Enfrentarse a Tokio Blues es enfrentarse a un dilema. No es del todo una película de Tran Anh Hung, en tanto que no tiene nada que ver con El olor de la papaya verde o la sublime Pleno verano, sino que guarda más similitudes con el encargo profesional que con un verdadero deseo comunicante.
No es tampoco la adaptación definitiva de un libro, sino más bien un homenaje a un texto que les pesa a todos en la memoria como algo imposible de traspasar. Homenaje a un libro, y homenaje también a un cierto estado de ánimo que puedan dejar las palabras de Haruki Murakami, frente a una película que queda a medio esculpir.

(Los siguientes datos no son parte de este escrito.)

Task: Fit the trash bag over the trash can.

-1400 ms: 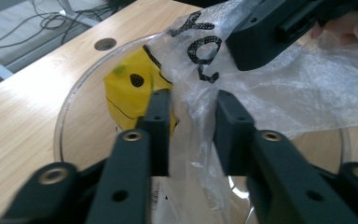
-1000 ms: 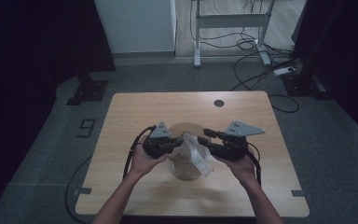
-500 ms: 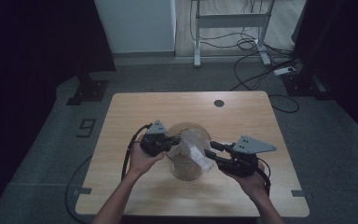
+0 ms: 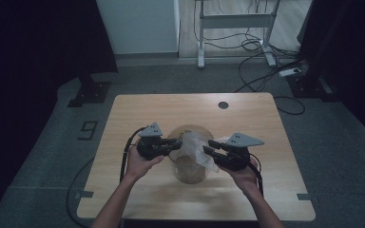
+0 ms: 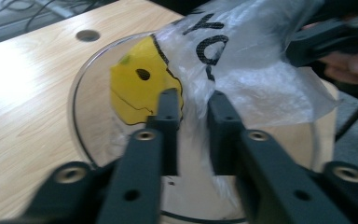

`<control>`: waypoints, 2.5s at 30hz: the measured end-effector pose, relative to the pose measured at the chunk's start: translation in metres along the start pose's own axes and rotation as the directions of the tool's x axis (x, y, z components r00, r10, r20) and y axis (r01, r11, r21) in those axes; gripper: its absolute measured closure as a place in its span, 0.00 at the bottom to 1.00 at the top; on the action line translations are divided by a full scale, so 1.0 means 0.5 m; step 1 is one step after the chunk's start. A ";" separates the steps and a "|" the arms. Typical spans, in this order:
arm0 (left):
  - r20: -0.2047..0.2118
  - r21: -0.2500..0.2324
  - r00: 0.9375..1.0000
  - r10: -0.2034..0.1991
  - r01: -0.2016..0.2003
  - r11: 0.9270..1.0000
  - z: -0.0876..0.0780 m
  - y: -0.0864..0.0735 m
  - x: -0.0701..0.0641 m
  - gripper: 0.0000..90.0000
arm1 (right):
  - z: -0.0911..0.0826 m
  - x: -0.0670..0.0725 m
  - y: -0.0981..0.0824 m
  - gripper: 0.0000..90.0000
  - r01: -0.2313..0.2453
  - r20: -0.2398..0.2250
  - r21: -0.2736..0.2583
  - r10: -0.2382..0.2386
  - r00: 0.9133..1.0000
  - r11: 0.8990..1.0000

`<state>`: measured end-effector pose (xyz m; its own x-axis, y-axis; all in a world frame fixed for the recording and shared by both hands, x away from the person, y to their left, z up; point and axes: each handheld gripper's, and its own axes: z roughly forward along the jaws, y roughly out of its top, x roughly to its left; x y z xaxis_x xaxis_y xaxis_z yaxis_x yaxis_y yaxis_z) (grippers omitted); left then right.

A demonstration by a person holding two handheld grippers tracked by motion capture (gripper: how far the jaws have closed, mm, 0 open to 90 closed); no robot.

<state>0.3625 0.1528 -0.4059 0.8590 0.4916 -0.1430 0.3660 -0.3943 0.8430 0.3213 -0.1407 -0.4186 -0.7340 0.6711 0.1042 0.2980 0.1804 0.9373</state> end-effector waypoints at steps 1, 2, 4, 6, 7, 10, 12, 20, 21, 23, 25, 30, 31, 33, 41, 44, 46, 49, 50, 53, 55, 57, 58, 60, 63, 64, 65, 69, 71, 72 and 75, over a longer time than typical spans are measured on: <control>0.000 0.000 1.000 0.000 0.000 1.000 0.000 0.000 0.000 0.76 | 0.000 0.000 0.000 0.73 0.000 0.000 0.000 0.000 1.000 1.000; 0.013 0.005 1.000 0.020 -0.020 1.000 -0.002 0.003 -0.005 0.70 | 0.010 0.001 0.003 0.74 0.011 -0.013 0.001 -0.011 1.000 1.000; -0.009 -0.001 0.999 0.048 -0.048 0.999 -0.004 0.005 -0.015 0.62 | 0.019 0.005 0.005 0.75 0.019 -0.019 0.005 -0.019 1.000 1.000; -0.028 -0.016 0.997 0.074 -0.074 0.997 -0.005 0.008 -0.025 0.57 | 0.024 0.007 0.007 0.75 0.020 -0.025 0.005 -0.020 0.999 1.000; -0.028 -0.016 0.997 0.074 -0.074 0.997 -0.005 0.008 -0.025 0.54 | 0.025 0.008 0.008 0.75 0.023 -0.035 -0.001 -0.023 0.999 1.000; -0.042 -0.022 0.992 0.115 -0.116 0.993 -0.006 0.022 -0.037 0.50 | 0.026 0.013 0.011 0.76 0.033 -0.039 -0.003 -0.034 0.999 0.999; -0.036 -0.032 0.991 0.133 -0.134 0.991 -0.006 0.033 -0.041 0.48 | 0.026 0.016 0.013 0.76 0.048 -0.041 -0.004 -0.048 0.998 0.999; 0.017 -0.041 0.986 0.168 -0.167 0.985 0.005 0.062 -0.045 0.47 | 0.035 0.022 0.024 0.78 0.096 -0.061 0.025 -0.095 0.994 0.995; 0.028 -0.042 0.985 0.171 -0.170 0.985 0.008 0.063 -0.046 0.47 | 0.037 0.022 0.024 0.78 0.098 -0.062 0.027 -0.096 0.993 0.995; 0.032 -0.036 0.983 0.181 -0.180 0.983 0.013 0.063 -0.049 0.50 | 0.039 0.022 0.026 0.79 0.099 -0.069 0.031 -0.097 0.993 0.995; 0.039 -0.031 0.981 0.192 -0.191 0.981 0.018 0.063 -0.051 0.57 | 0.043 0.024 0.027 0.79 0.107 -0.072 0.036 -0.105 0.992 0.994; 0.082 -0.036 0.978 0.190 -0.188 0.981 0.017 0.062 -0.049 0.79 | 0.045 0.026 0.027 0.80 0.125 -0.075 0.043 -0.121 0.990 0.991; 0.087 -0.035 0.978 0.191 -0.189 0.981 0.017 0.062 -0.048 0.83 | 0.045 0.027 0.027 0.80 0.132 -0.075 0.045 -0.129 0.989 0.990; 0.090 -0.031 0.977 0.193 -0.191 0.981 0.018 0.062 -0.047 0.89 | 0.045 0.029 0.027 0.80 0.141 -0.076 0.046 -0.137 0.988 0.989; 0.093 -0.035 0.979 0.183 -0.181 0.983 0.018 0.056 -0.043 1.00 | 0.030 0.028 0.026 0.72 0.126 -0.059 0.045 -0.124 0.991 0.991; 0.074 -0.039 0.981 0.177 -0.174 0.984 0.018 0.054 -0.042 1.00 | 0.017 0.023 0.025 0.72 0.101 -0.057 0.026 -0.099 0.993 0.995; 0.071 -0.035 0.983 0.168 -0.166 0.986 0.020 0.051 -0.041 1.00 | -0.001 0.015 0.025 0.71 0.060 -0.060 0.000 -0.060 0.996 0.998; 0.062 -0.028 0.984 0.164 -0.163 0.986 0.026 0.047 -0.042 1.00 | -0.022 0.008 0.027 0.71 0.015 -0.069 -0.042 -0.018 0.997 0.999; 0.060 -0.027 0.985 0.162 -0.161 0.987 0.027 0.046 -0.043 1.00 | -0.026 0.008 0.029 0.71 0.002 -0.078 -0.050 -0.006 0.997 0.999; 0.060 -0.026 0.985 0.162 -0.161 0.987 0.030 0.046 -0.045 1.00 | -0.026 0.014 0.033 0.72 -0.011 -0.092 -0.057 0.006 0.996 0.998; 0.056 -0.025 0.985 0.163 -0.162 0.987 0.031 0.047 -0.047 1.00 | -0.021 0.019 0.035 0.72 -0.011 -0.098 -0.048 0.007 0.995 0.999; 0.054 -0.025 0.985 0.163 -0.162 0.987 0.031 0.046 -0.048 1.00 | -0.017 0.020 0.035 0.73 -0.015 -0.100 -0.045 0.010 0.995 0.999; 0.044 -0.025 0.986 0.163 -0.162 0.986 0.032 0.046 -0.049 1.00 | -0.014 0.021 0.036 0.74 -0.017 -0.101 -0.040 0.013 0.995 0.999; 0.029 -0.024 0.985 0.167 -0.166 0.986 0.031 0.045 -0.050 1.00 | -0.002 0.023 0.036 0.77 -0.038 -0.126 -0.025 0.035 0.991 0.999; 0.026 -0.032 0.986 0.167 -0.166 0.986 0.029 0.041 -0.050 1.00 | 0.005 0.027 0.038 0.86 -0.036 -0.127 -0.010 0.035 0.991 0.999; 0.021 -0.035 0.986 0.168 -0.167 0.985 0.028 0.040 -0.051 1.00 | 0.008 0.027 0.038 0.90 -0.033 -0.127 -0.003 0.033 0.991 0.999; 0.017 -0.036 0.985 0.170 -0.170 0.985 0.026 0.039 -0.051 1.00 | 0.010 0.027 0.038 0.95 -0.034 -0.132 0.004 0.034 0.991 0.999; -0.003 -0.047 0.986 0.168 -0.168 0.985 0.011 0.031 -0.047 1.00 | 0.012 0.029 0.037 0.99 -0.003 -0.123 0.021 0.005 0.992 1.000; -0.008 -0.054 0.988 0.157 -0.157 0.986 0.003 0.027 -0.041 1.00 | 0.010 0.029 0.034 0.99 0.012 -0.109 0.025 -0.009 0.994 1.000; -0.012 -0.057 0.988 0.154 -0.154 0.986 -0.001 0.025 -0.039 1.00 | 0.007 0.028 0.033 0.99 0.015 -0.104 0.029 -0.012 0.995 0.999; -0.022 -0.063 0.989 0.148 -0.149 0.987 -0.010 0.019 -0.034 1.00 | 0.003 0.023 0.029 0.99 0.018 -0.093 0.037 -0.014 0.996 0.999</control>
<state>0.3495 0.1444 -0.3928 0.8956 0.4449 -0.0050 0.2102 -0.4132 0.8860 0.3182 -0.1293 -0.4044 -0.7917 0.5987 0.1212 0.3070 0.2185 0.9263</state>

El dilema de Tokio Blues es el irreconciliable dilema de las imágenes frente a las palabras. Las palabras pesan, es cierto. Su director rueda más bajo la mirada condescendiente de quienes esperan encontrar la traslación cinematográfica de las sensaciones que provocó un texto que para quien realmente espera encontrar una película con identidad. Se trata de una obra distraída que acaba remitiendo a otra, y no una obra con un alma interior propia.
Hablar de alma en la película es hablar únicamente de Jonny Greenwood, una música que traspasa a las imágenes. Puede que resulte difícil señalar su éxito frente a lo visual de una manera mesurada, o sintetizar aquí en pocas palabras el poder de una música sublime que debe competir contra unos encuadres perfectos, contra el mismo absoluto de lo filmado, contra una película que rebosa de una estética mimada al detalle, y que se basa en lo visual para tratar de edificar ese estado de ánimo que acaba diluido en la incomunicación de unas imágenes del todo desprovistas de verdadero contenido.

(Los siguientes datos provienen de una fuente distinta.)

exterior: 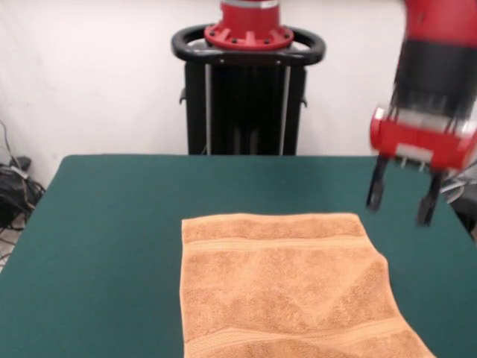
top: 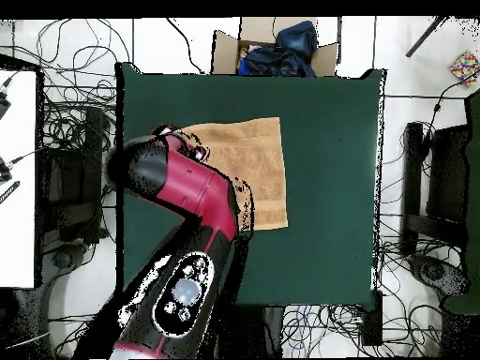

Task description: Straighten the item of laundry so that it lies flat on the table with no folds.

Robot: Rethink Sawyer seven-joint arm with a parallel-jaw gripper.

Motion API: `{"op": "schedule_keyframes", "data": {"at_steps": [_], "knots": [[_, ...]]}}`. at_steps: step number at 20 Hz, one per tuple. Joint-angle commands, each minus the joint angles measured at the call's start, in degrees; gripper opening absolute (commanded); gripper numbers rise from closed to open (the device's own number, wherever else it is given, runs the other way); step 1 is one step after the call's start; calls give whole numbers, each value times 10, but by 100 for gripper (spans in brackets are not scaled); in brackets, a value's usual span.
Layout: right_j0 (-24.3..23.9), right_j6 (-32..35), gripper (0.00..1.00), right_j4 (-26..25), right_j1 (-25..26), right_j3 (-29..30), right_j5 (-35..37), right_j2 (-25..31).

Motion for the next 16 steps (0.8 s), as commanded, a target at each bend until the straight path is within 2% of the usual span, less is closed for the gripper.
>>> {"op": "schedule_keyframes", "data": {"at_steps": [1,8,16], "knots": [[51,253,100,-21,-64,-24,198,-100],[62,257,100,-73,-70,-87,405,-169],[45,202,100,-124,-103,-69,447,-178]]}}
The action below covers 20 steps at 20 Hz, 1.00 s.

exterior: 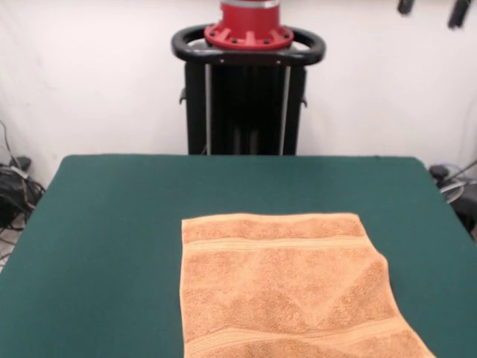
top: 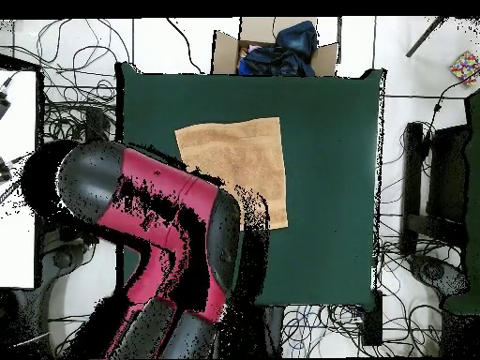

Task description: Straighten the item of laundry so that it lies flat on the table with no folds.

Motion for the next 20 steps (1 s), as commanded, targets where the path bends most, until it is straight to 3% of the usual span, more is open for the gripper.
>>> {"op": "schedule_keyframes", "data": {"at_steps": [1,7,20], "knots": [[-17,112,100,-67,-21,25,43,-13],[-31,85,100,-71,-50,101,-59,16],[-71,23,100,-91,-88,196,-177,69]]}}
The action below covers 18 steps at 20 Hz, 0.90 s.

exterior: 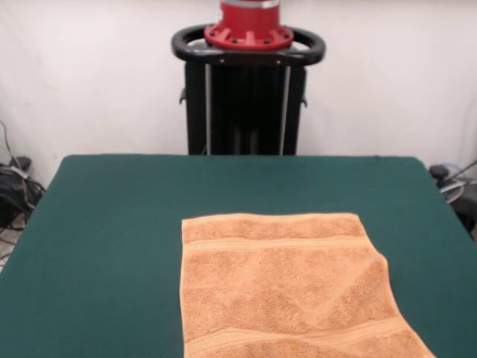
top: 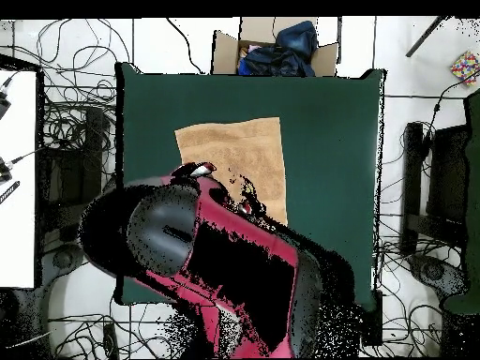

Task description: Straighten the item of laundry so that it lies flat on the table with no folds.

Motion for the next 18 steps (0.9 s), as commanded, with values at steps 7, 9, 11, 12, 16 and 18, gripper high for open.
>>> {"op": "schedule_keyframes", "data": {"at_steps": [7,9,11,12,16,18], "knots": [[-108,-134,100,-60,-60,215,-252,201],[-147,-188,100,-101,-84,235,-313,249],[-162,-201,100,-139,-93,234,-314,264],[-178,-200,100,-151,-104,243,-323,284],[-190,-169,100,-194,-115,242,-308,300],[-190,-152,100,-205,-119,239,-291,303]]}}
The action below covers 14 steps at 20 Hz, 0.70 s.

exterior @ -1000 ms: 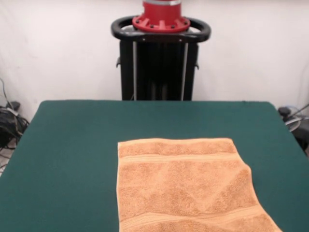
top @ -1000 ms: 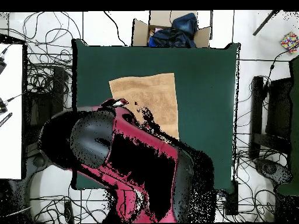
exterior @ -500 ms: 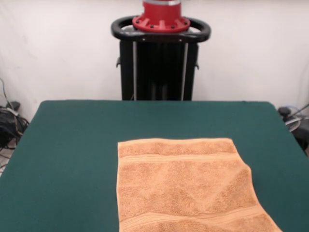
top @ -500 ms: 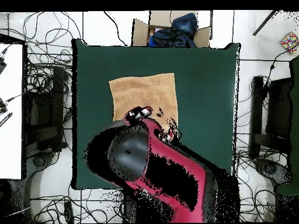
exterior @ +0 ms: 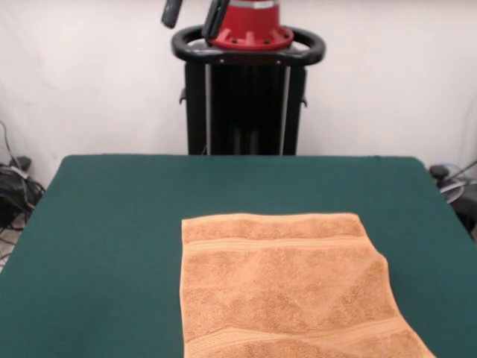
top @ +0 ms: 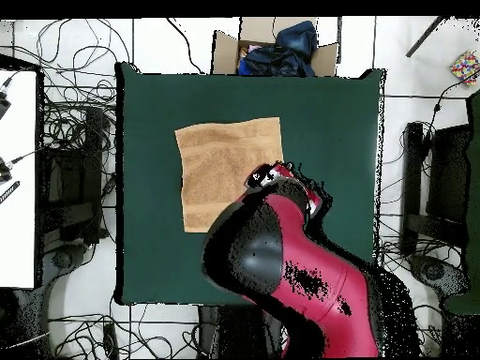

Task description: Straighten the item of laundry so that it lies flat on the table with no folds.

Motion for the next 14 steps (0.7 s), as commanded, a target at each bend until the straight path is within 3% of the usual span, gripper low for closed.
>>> {"op": "schedule_keyframes", "data": {"at_steps": [1,4,6,11,14], "knots": [[-12,-72,100,-67,-26,85,55,122],[-31,-54,100,-62,-35,101,58,138],[-56,-35,100,-59,-45,134,23,150],[-138,-73,100,-55,-64,170,20,217],[-151,-57,100,-67,-63,175,12,234]]}}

El dilema de las imágenes frente a las palabras ha hecho que la historia de un amor de juventud, un amor eterno, acabe convertido en una simple historia adolescente encarnada por hermosos modelos y engañada a sí misma bajo el sabor cool de lo diferente. Donde debería existir la afectación por un amor impetuoso que nace como forma de rebelarse ante la muerte de los seres cercanos y ante un mundo quebrado en proceso de cambio, Tran Anh Hung filma hermosas escenas que respiran sexo pero que nunca transpiran el verdadero dolor de sus personajes.

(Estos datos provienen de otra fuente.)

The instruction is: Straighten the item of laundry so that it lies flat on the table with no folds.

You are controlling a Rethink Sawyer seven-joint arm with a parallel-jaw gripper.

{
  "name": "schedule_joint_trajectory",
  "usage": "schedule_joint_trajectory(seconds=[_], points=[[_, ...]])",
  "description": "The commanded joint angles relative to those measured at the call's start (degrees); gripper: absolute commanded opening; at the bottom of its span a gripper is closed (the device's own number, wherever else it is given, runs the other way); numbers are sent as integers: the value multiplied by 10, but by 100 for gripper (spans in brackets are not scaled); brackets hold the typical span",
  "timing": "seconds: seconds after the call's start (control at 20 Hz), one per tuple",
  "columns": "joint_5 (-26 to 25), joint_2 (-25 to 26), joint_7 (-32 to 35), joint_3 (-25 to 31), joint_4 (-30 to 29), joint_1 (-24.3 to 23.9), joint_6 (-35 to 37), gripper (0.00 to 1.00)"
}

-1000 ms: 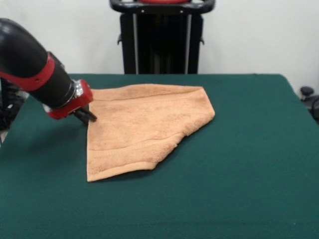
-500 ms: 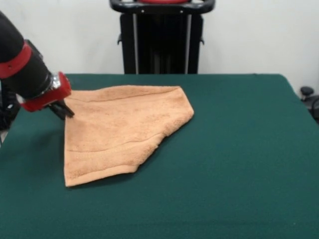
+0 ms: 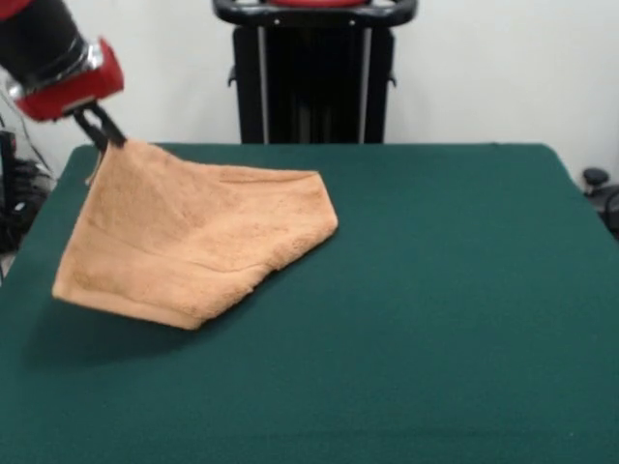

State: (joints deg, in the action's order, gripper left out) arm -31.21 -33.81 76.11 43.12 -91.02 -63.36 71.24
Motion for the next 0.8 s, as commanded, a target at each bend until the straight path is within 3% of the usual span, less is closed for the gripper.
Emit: schedule_joint_trajectory(seconds=[0.05, 0.45, 0.8], points=[[57, -121, 78, 19, -155, 53, -67, 0], [104, -186, 101, -5, -199, 90, -92, 0], [158, -259, 79, -19, -199, 108, -40, 0]])
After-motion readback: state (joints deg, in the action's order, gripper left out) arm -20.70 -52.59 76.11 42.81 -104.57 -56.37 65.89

La omnipresente voz en off, principal error en las translaciones al cine de novelas de renombre, o el constante error en la planificación para decidir qué secuencia alargar y aletargar mientras otras se despachan con rapidez, son marcas que evidencian el carácter reiterativo, innecesario, accidentado, de unos recursos narrativos que chocan los unos contra los otros, incapaces de sublevarse ante el respeto imponente que produce la obra literaria original.
La película por tanto terminará viviendo de momentos aislados, de aquellos instantes en que se siente lo suficientemente valiente para narrarse a sí misma a través de la pureza de sus planos, de despojarse de su modelo, de convertir la prosa del texto original en pura poesía visual, de dejar que sea la música la verdadera voz en off del filme y de permitirnos bucear en la belleza de las imágenes aunque no funcionen por sí mismas como historia.
Funcionan como ensimismado homenaje a otra historia, una que dependía sólo de sí misma y que nunca tuvo que lidiar con el dilema de las imágenes frente a las palabras. Construyó las primeras a partir de las segundas. La libertad que tuvo Murakami escribiendo es exactamente la misma que no tuvo Tran Anh Hung filmando, acostumbrado a hacer un cine que siempre gritó libertad. Esa contradicción, y ninguna otra, es la que sella los labios de los actores de Tokio Blues y los condena al silencio.